Device Events/sec Avg Latency (ms) p95 Latency (ms) Max Latency (ms)
Orin NX 18308.71 0.44 0.44 12.95
AGX Xavier 14110.05 0.57 0.60 39.07

Memory Bandwidth

Using sysbench memory --memory-block-size=8M --memory-total-size=500G --time=30 run

Device Bandwidth (MiB/sec) Ops/sec Avg Latency (ms) p95 Latency (ms)
Orin NX 14962.66 1870.33 0.53 0.56
AGX Xavier 16765.23 2095.65 0.48 0.56

Video Encoding

Using gst-launch-1.0 videotestsrc num-buffers=10000 ! video/x-raw,width=1920,height=1080,framerate=30/1 ! nvvidconv ! nvv4l2h264enc ! fakesink sync=false (1920×1080 H264, 10,000 frames, hardware encoder via nvv4l2h264enc).

Device Wall Time Encoding Throughput
Orin NX 1m39.975s 100.0 fps
AGX Xavier 2m27.367s 67.9 fps

Results

Across inference, CPU, and video encoding benchmarks, the Orin NX 16GB outperforms the AGX Xavier 64GB despite being a lower-cost module. Memory bandwidth is the one area where the Xavier holds an advantage.

Inference — The Orin NX delivers roughly 1.7× the throughput of the Xavier on both model configurations (312 vs 187 qps single-image, 131 vs 84 qps batched). GPU compute time follows the same ratio. Engine build time differences are more variable but Orin NX still demonstrates a clear performance bosot.

CPU — The Orin NX is about 30% faster on the sysbench prime-number workload (18,309 vs 14,110 events/sec). The Xavier also shows much higher max latency spikes (39ms vs 13ms), suggesting less consistent CPU scheduling under load.

Memory bandwidth — The Xavier shows slightly better memory bandwidth (16,765 vs 14,963 MiB/sec). This is not a huge surprise Xavier has a 256-bit memory interface and Orin has a 128-bit interface. The Orin NX’s faster memory standard (LPDDR5 vs. LPDDR4x) partially closes the gap, so in practice this performance discrepancy is likely manageable.

Video encoding — The Orin NX encodes 1920×1080 H264 at ~100 fps vs ~68 fps on the Xavier (≈1.47× faster), completing the same 10,000-frame job in 1m40s vs 2m27s.

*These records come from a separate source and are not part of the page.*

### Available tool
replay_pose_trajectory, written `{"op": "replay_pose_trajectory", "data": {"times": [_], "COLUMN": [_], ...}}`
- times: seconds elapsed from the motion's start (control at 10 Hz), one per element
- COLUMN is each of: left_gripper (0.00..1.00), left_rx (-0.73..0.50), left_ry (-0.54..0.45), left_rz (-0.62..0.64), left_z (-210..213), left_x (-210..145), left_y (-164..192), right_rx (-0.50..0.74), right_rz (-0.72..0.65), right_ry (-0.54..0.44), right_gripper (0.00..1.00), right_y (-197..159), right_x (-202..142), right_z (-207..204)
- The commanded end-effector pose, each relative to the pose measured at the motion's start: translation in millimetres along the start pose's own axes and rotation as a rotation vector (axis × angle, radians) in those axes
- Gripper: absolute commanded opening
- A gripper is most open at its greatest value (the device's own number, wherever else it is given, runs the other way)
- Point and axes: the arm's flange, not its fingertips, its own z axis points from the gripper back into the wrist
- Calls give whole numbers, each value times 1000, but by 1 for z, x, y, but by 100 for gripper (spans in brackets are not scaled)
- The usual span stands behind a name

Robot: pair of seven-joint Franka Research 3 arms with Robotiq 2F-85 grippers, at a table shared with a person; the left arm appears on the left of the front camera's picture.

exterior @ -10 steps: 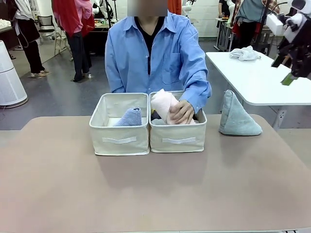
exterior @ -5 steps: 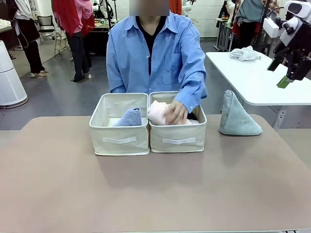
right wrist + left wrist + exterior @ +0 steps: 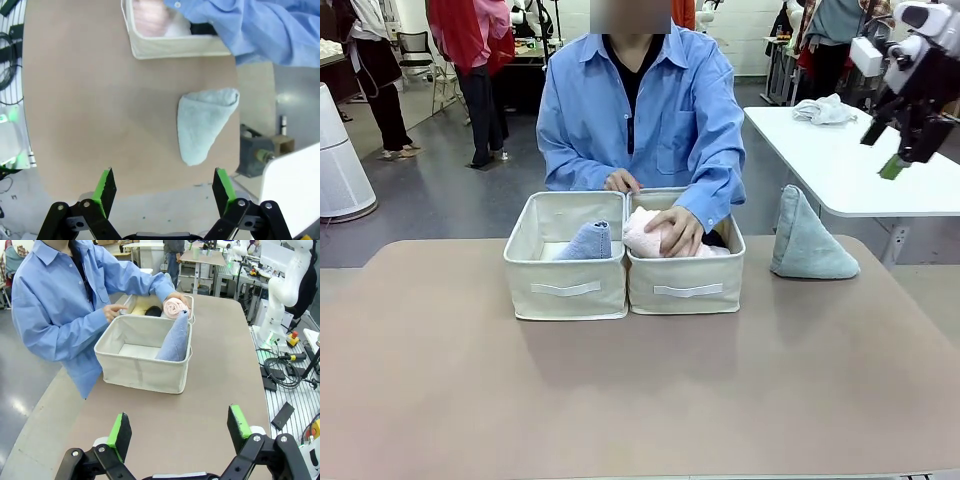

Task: Sort the towels based on their folding style.
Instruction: Pick up another triangle-folded towel from the table and place it in the left Fabric basket.

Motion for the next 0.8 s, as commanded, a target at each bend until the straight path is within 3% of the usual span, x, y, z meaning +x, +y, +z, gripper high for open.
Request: {"op": "replay_pose_trajectory", "data": {"times": [0.0, 0.3, 0.7], "left_gripper": [100, 100, 100], "left_rx": [-1, -1, -1], "left_ry": [4, 4, 4], "left_rz": [-1, -1, -1], "left_z": [1, 1, 1], "left_x": [0, 0, 0], "left_y": [-2, -2, -2], "right_rx": [63, 19, 58], "right_rz": [-6, -14, -48], "right_ry": [-29, -32, 19], "right_gripper": [100, 100, 100], "right_y": [-53, -107, -138], "right_x": [22, 32, 27], "right_z": [-22, -68, -122]}}
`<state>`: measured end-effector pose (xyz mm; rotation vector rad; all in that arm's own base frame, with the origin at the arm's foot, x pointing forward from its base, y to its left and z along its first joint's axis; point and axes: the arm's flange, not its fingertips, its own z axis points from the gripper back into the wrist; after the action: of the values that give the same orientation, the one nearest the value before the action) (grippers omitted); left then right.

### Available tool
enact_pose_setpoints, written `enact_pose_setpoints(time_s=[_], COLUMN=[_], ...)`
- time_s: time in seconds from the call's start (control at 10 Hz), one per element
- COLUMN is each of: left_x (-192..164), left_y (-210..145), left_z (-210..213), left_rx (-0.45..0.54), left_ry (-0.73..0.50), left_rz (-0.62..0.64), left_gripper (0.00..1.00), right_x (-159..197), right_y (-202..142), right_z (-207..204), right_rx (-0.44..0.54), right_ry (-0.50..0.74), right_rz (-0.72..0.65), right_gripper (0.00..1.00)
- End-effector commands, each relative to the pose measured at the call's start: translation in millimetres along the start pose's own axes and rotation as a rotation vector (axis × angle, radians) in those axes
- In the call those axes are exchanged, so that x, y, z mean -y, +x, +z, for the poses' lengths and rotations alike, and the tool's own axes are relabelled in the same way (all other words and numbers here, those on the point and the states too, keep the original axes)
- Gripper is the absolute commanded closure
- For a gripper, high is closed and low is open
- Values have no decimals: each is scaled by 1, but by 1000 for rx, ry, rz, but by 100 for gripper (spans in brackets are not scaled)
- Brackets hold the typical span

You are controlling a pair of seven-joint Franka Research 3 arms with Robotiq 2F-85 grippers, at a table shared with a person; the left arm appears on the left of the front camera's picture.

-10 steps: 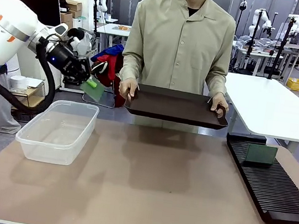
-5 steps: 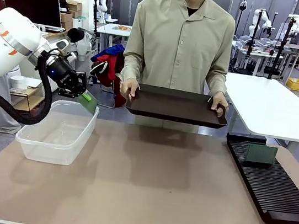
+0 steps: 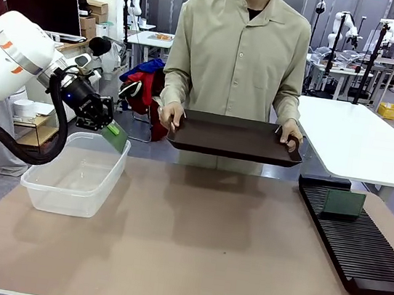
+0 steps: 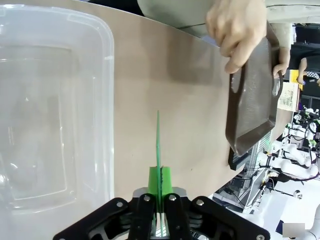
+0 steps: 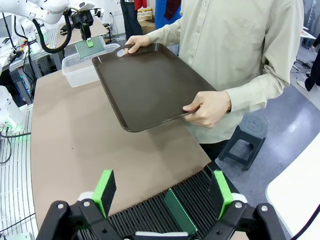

Summary — Orin NX is likely a better option for most use cases: faster inference, faster CPU, faster video encoding, and a lower price point. We should be able to optimize memory usage to fit these constraints.

Setup

These steps were necessary to prepare both Jetson compute units for benchmarking:

sudo apt update && sudo apt -y install dnsutils ssh curl vim libnvinfer-bin glances sysbench python3.10-venv # python3.8-venv on xavier 

# agx xavier only:
sudo apt install -y cuda-cudart-11-4 libcudla-11-4

# add trtexec to path:
echo 'export PATH=/usr/src/tensorrt/bin:$PATH' >> ~/.bashrc && source ~/.bashrc
# agx only:
echo 'export LD_LIBRARY_PATH=/usr/local/cuda-11.4/targets/aarch64-linux/lib:$LD_LIBRARY_PATH' >> ~/.bashrc && source ~/.bashrc

# set power mode to MAXN:
sudo nvpmodel -m 0 --force

At this point, the device should be set up to use the necessary tools we will use for benchmarking. This can be validated by running trtexec in the command line and confirming this will run.